▶ **Your instructions**
The whole listing below is to be copied exactly, with every picture left out.

▶ **Collected material**
**********

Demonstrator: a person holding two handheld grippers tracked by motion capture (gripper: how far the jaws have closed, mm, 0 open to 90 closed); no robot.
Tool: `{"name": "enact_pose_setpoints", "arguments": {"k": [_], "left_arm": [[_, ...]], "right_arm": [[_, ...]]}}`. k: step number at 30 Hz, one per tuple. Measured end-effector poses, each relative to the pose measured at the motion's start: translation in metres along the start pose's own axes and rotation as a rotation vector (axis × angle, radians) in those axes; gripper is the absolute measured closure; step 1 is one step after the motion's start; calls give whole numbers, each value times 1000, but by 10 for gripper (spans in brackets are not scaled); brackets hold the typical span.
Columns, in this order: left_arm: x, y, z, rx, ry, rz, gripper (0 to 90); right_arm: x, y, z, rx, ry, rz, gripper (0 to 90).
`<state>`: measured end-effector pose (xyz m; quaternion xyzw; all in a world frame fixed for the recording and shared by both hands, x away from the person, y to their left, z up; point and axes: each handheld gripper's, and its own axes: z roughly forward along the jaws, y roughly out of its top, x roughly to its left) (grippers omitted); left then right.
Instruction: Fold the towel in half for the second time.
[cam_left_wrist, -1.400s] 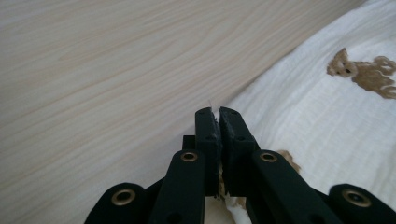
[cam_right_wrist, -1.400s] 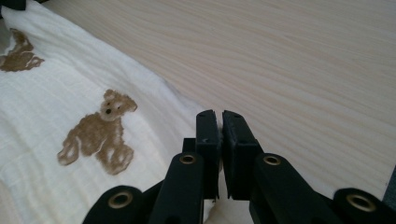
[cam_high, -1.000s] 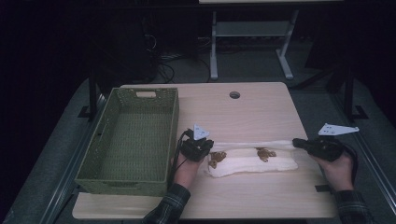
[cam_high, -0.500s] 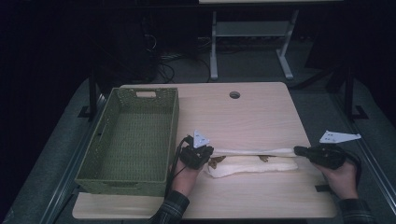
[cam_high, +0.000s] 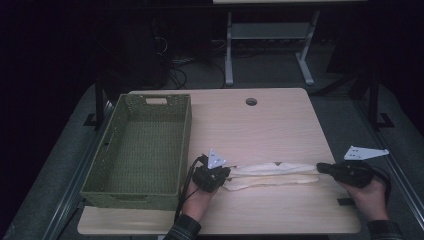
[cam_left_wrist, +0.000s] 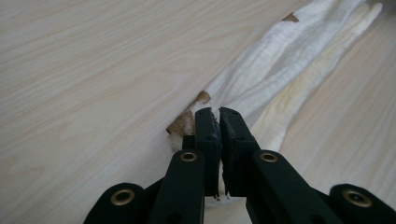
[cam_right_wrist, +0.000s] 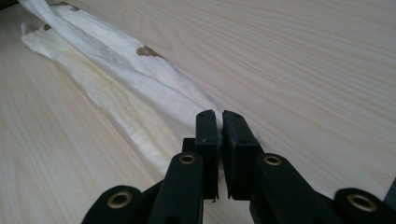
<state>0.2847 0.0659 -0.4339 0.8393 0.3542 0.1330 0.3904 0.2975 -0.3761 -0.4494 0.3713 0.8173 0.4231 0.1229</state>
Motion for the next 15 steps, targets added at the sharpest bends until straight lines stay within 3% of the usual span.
{"name": "enact_pose_setpoints", "arguments": {"k": [5,11,15], "left_arm": [[-4,-5,-1,22,-2,11,858],[-10,-9,10,110,-1,46,856],[-9,-7,7,86,-7,34,805]], "right_arm": [[6,-5,-5,7,13,2,849],[6,-10,-1,50,22,6,846],[5,-8,-4,34,28,19,776]]}}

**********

▶ **Task result**
Demonstrator: a person holding two handheld grippers tracked by motion capture (gripper: how far the jaws have closed, mm, 0 open to 90 closed); no robot.
Tool: `{"name": "enact_pose_setpoints", "arguments": {"k": [_], "left_arm": [[_, ...]], "right_arm": [[_, ...]]}}`. k: step number at 30 Hz, one per tuple. Measured end-effector poses, each relative to the pose measured at the motion's start: translation in metres along the start pose's own axes and rotation as a rotation vector (axis × angle, radians) in those axes; gripper is the absolute measured closure; step 1 is one step after the motion's start; calls give whole numbers, each value times 1000, but by 10 for gripper (spans in brackets are not scaled); brackets hold the typical span.
Columns, in this order: left_arm: x, y, z, rx, ry, rz, gripper (0 to 90); right_arm: x, y, z, rx, ry, rz, gripper (0 to 90).
`<state>`: measured end-effector pose (xyz m; quaternion xyzw; all in a world frame fixed for the recording and shared by both hands, x away from the person, y to their left, z up; point and axes: each handheld gripper's, and its own axes: z roughly forward along the jaws, y roughly out of its top, x roughly to its left) (grippers omitted); left then right.
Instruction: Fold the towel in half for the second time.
[cam_left_wrist, -1.400s] 
[cam_right_wrist, -1.400s] 
[cam_high, -1.000s] 
[cam_high, -0.500s] 
[cam_high, +0.000s] 
[cam_left_wrist, +0.000s] 
[cam_right_wrist, +0.000s] 
<state>0.2847 0.0659 -0.4339 0.8393 0.3542 0.1330 0.3904 0.2975 -0.3761 -0.4494 0.3713 0.8173 0.4231 0.1229</state>
Motion for the next 15 steps, targets added at the sharpest bends until straight lines stay within 3% of the usual span.
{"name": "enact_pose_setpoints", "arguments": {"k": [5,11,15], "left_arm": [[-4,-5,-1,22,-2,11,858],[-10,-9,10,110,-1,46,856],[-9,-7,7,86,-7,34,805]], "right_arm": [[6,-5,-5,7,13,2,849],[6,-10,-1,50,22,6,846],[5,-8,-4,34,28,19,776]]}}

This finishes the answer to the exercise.